- Theatrical release poster
- Directed by: Anoop Kannan
- Written by: James Albert
- Produced by: Mammootty
- Starring: Mammootty Sreenivasan Leona Lishoy Mamta Mohandas Asif Ali Baburaj Niyas Backer
- Cinematography: Satheesh Kurup
- Music by: Bijibal
- Production company: Playhouse Studio
- Distributed by: Playhouse Release & PJ Entertainments
- Release date: 19 October 2012;
- Country: India
- Language: Malayalam

= Jawan of Vellimala =

2012 film

Jawan of Vellimala is a 2012 Malayalam film written by James Albert and directed by debutant Anoop Kannan. It stars Mammootty, Sreenivasan, Mamta Mohandas, and Asif Ali.

==Cast==
- Mammootty as Gopikrishnan, retired soldier, Indian Army
- Asif Ali as Koshi Oommen
- Sreenivasan as Varghese
- Mamta Mohandas as Deepa
- Leona Lishoy as Jenny Varghese
- Ann Sheetal as Jenny's friend
- Baburaj as Chacko
- Joji as a dam security guard
- Sunil Sukhada as Ittichan
- Joju George as Vinu
- Kottayam Nazeer as Rafi
- Niyas Backer as Shibu
- Sadiq
- Ranjith as Dr. Shivaprasad (cameo)
- Devan as Lt Col.Rajagopal (cameo)
- Vineeth Sreenivasan as Narrator(Voice-only)

==Release and reception==

Sify gave the movie a negative review adding "Jawan of Vellimala is a messy tale that can surprise you with its hollowness.
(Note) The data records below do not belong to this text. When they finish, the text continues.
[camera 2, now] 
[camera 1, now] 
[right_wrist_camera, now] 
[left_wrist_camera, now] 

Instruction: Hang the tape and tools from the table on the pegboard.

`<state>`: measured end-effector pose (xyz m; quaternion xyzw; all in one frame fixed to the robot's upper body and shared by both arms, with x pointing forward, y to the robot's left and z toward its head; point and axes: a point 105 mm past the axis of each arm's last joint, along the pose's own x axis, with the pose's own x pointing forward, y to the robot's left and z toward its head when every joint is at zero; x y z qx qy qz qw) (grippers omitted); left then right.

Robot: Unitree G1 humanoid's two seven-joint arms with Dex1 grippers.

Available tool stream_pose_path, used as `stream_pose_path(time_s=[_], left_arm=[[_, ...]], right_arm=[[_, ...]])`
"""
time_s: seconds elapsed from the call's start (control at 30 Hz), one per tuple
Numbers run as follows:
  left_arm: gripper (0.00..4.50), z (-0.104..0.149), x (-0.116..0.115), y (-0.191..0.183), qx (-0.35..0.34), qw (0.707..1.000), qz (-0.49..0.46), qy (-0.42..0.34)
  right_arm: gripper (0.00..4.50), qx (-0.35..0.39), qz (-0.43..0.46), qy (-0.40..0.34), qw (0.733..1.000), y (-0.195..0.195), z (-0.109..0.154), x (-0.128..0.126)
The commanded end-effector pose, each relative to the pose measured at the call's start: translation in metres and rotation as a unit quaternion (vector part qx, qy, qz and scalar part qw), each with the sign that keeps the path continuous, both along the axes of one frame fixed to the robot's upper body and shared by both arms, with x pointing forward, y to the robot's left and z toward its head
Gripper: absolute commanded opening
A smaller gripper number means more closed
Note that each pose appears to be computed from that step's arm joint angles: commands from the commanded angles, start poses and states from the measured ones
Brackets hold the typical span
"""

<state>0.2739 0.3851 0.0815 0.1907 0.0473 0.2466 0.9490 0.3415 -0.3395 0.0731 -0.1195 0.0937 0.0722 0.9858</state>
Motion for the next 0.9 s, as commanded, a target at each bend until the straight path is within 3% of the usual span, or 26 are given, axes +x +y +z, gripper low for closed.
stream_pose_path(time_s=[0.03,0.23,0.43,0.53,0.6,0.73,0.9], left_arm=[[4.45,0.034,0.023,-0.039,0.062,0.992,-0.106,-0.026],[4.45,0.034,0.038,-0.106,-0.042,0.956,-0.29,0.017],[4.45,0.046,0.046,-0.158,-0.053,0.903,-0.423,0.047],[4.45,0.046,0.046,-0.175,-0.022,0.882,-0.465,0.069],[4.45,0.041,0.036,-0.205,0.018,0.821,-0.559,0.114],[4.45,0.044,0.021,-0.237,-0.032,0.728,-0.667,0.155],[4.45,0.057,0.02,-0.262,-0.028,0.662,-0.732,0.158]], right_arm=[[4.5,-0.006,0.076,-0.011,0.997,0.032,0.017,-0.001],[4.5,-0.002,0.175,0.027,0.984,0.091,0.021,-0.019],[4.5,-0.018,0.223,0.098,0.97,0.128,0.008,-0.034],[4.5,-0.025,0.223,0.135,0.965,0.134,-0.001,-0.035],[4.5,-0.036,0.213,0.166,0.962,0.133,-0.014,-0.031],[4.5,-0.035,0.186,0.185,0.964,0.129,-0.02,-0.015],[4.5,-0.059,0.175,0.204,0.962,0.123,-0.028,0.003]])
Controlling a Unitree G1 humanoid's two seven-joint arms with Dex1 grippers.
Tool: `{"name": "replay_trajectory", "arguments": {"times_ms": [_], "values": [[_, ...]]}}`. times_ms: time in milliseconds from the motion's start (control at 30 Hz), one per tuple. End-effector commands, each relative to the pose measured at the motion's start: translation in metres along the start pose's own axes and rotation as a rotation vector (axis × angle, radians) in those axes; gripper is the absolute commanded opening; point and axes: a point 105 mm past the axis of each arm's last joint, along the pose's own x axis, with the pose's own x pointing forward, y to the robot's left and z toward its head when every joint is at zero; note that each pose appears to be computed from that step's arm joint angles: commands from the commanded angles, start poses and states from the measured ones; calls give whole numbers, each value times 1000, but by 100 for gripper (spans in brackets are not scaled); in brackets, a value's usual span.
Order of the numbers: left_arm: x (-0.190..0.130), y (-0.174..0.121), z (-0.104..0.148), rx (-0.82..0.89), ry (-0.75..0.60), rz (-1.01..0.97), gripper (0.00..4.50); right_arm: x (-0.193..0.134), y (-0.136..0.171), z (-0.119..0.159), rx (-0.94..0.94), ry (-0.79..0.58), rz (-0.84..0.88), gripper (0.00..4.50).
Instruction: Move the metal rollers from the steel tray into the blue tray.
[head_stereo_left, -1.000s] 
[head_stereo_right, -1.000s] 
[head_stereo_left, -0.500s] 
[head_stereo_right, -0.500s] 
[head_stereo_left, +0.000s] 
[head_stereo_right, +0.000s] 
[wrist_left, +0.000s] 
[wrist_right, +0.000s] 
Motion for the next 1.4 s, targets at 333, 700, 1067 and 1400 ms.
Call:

An amateurish effort at best, this film is unintentionally funny at times and lacks much fizz." The noted reviewer of Sify Moviebuzz makes it clear that the movie collapsed in all aspects and establishes his arguments with several examples, giving the verdict as "below average" and moreover a very amateurish effort at its best.

Rediff.com gave the movie a negative rating of 2 out of 5 stars. Rediff.com critic Paresh C. Palicha furnishes the review heading as "Nothing new in Jawan of Vellimala" and added, "At the end, Jawan of Vellimala, which held so much promise in the beginning, just fizzles out."

The Times of India gave the movie a negative rating of 2 out of 5 stars stating "Finally, when it happens, what is intended to be a glorious end, looks plainly dramatic and even a blessed actor like Mammootty fails to shoulder the burden" and concludes with a note "Jawan of Vellimala lacks appeal not because it is predictable, but because of the shocking manner in which it ruins what could have been a promising plot."

indiaglitz gave the movie a rating of 6/10 adding "The execution of 'Jawan of Vellimala' certainly ruins the possibilities of a great movie from a promising plot. But the movie will be fine for a onetime watch, if you don't go with bigger expectations."

==Soundtrack==

Songs
| No. | Title | Lyrics | Singers | Length |
|---|---|---|---|---|
| 1. | "Onnam Kunnume" | Anil Panachooran | Mammootty | 1:35 |
| 2. | "Pora Niranjoru" | Anil Panachooran | Rakesh Brahmandan | 4:02 |
| 3. | "Aalum Aarum" | Santhosh Varma | Bijibal | 4:28 |
| 4. | "Marayumo" | R. Venugopal | Harish Sivaramakrishnan | 4:33 |
| 5. | "Ozhuki Njan" | Santhosh Varma | K. S. Chitra | 4:36 |
| 6. | "Marayumo (Remix)" | R. Venugopal | Harish Shivaramakrishnan | 4:05 |

==Box office==
The film collected around USD1710 from the first weekend from the UK box office.